• _EXERCISE_
Please give back each line below unchanged; none of the pictures should appear.

+ + + + + + +

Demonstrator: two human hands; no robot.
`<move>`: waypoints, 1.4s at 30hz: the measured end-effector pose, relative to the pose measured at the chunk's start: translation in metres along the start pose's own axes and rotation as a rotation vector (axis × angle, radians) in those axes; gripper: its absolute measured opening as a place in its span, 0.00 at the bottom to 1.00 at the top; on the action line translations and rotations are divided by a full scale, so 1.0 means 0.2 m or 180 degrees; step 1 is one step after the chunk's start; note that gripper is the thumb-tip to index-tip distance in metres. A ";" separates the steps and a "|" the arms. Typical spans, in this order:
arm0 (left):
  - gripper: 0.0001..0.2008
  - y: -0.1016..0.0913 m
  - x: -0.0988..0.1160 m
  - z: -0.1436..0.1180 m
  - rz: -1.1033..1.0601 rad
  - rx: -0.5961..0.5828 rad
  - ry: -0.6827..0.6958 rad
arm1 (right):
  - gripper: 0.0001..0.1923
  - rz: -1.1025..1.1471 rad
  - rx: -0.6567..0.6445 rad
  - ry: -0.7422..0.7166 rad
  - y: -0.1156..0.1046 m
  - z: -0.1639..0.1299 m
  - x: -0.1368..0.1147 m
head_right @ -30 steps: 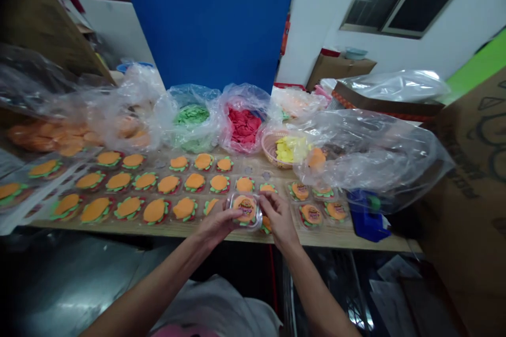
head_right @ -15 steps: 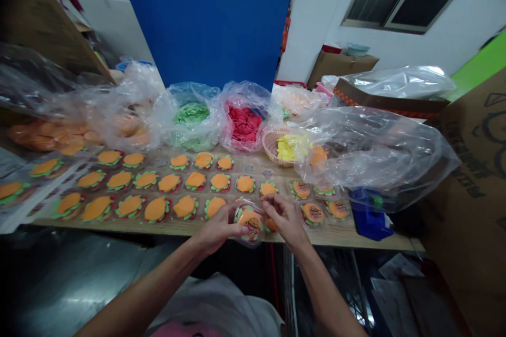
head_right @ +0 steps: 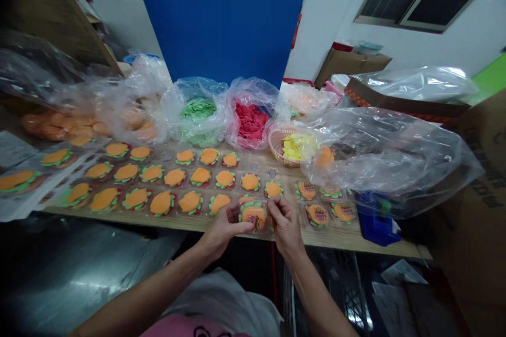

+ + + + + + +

• _EXERCISE RESPONSE_
Demonstrator: two human hands; no robot.
`<move>`: waypoints, 1.4s at 30hz: the measured end-effector pose, relative to the pose measured at the chunk's start: translation in metres along the start pose's own axes and rotation as a rotation vector (axis × angle, radians) in those axes; gripper: its absolute measured opening as a place in its span, 0.00 at the bottom to 1.00 at the top; on the action line translations and rotations are divided by a full scale, so 1.0 means 0.2 m or 180 degrees; step 1 is one step after the chunk's start; note that gripper is the thumb-tip to index-tip distance in metres. A ";" separates the steps and a "|" the arms. Typical spans, in this order:
arm0 (left):
  - gripper: 0.0001..0.2008
  - y: -0.1016..0.0913 m
  - x: -0.0988..0.1160 m
  - z: -0.1436..0.1180 m
  - rz: -1.1033..1.0601 rad
  - rx: -0.5961..0.5828 rad
  - ry: -0.6827..0.6958 rad
arm1 (right):
  - gripper: 0.0001..0.1923
  - rz: -1.1025..1.1471 rad
  - rx: -0.6567..0.6445 rad
  - ry: -0.7422..0.7166 rad
  - y: -0.1156..0.1046 m
  - z: -0.1639..0.1299 m
  - x: -0.1368..0.1147 m
head_right @ -30 steps: 
head_right @ -15 steps: 
head_right @ +0 steps: 

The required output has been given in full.